→ **TASK GOAL**
An exact transcription of all the data is required; the pictures are to be left out.

→ **DATA EXCERPT**
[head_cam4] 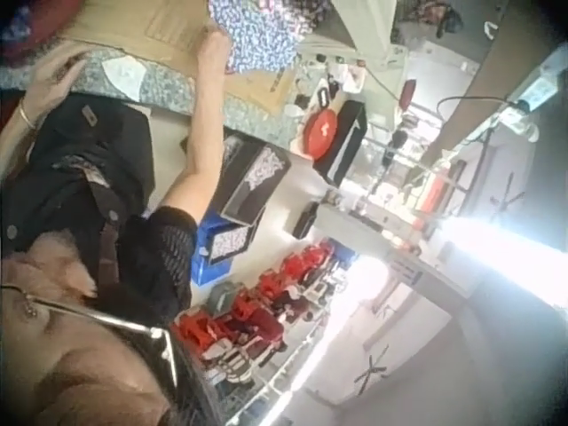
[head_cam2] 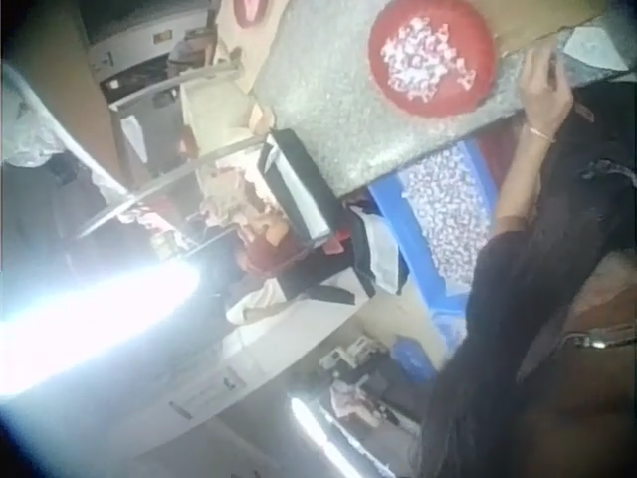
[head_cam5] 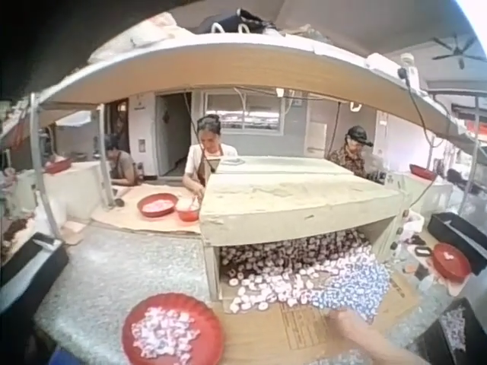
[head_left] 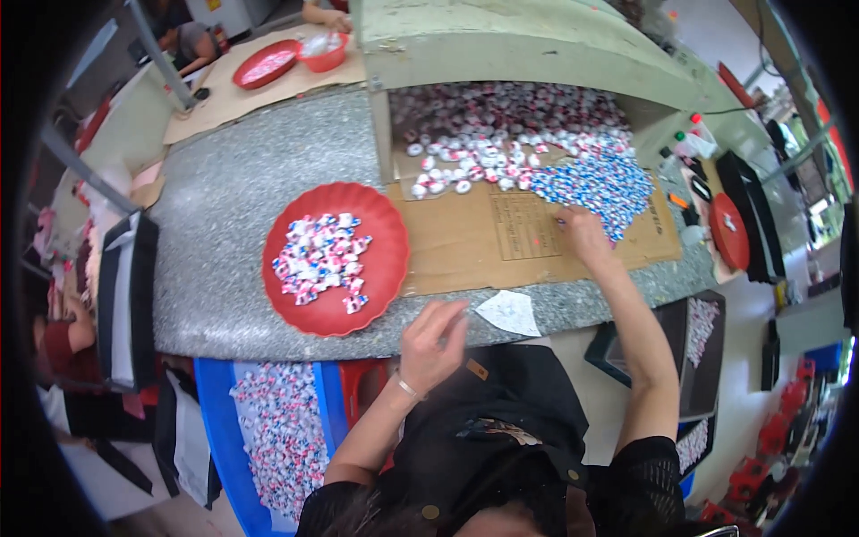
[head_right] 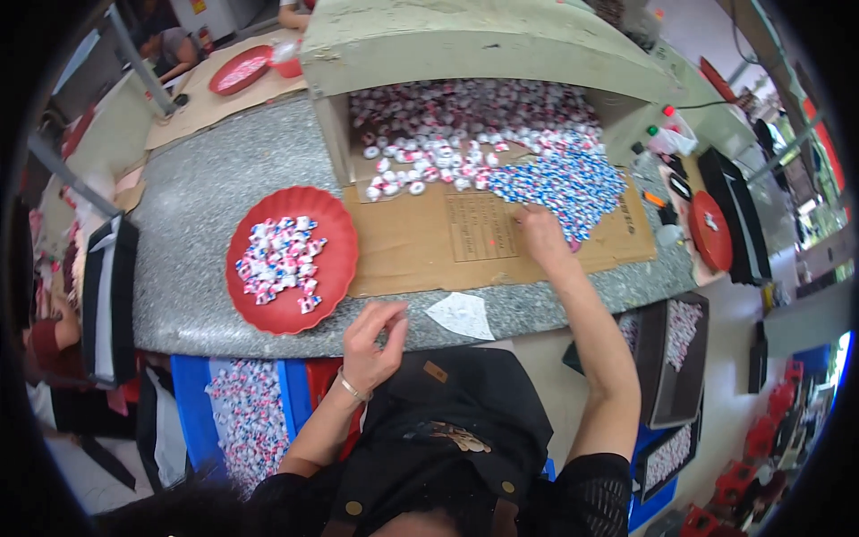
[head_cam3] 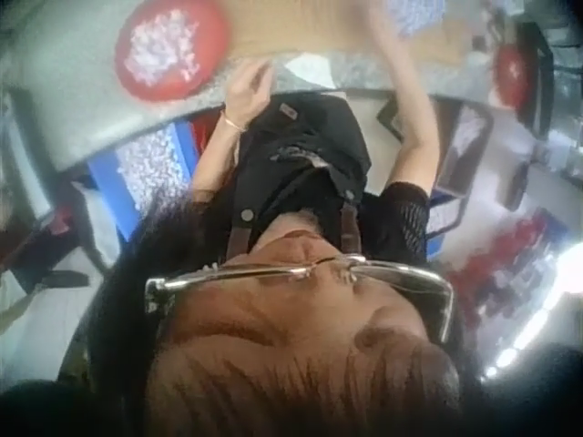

→ **EXERCISE RESPONSE**
[head_cam4] 
[head_cam2] 
[head_cam5] 
[head_left] 
[head_right] 
[head_cam3] 

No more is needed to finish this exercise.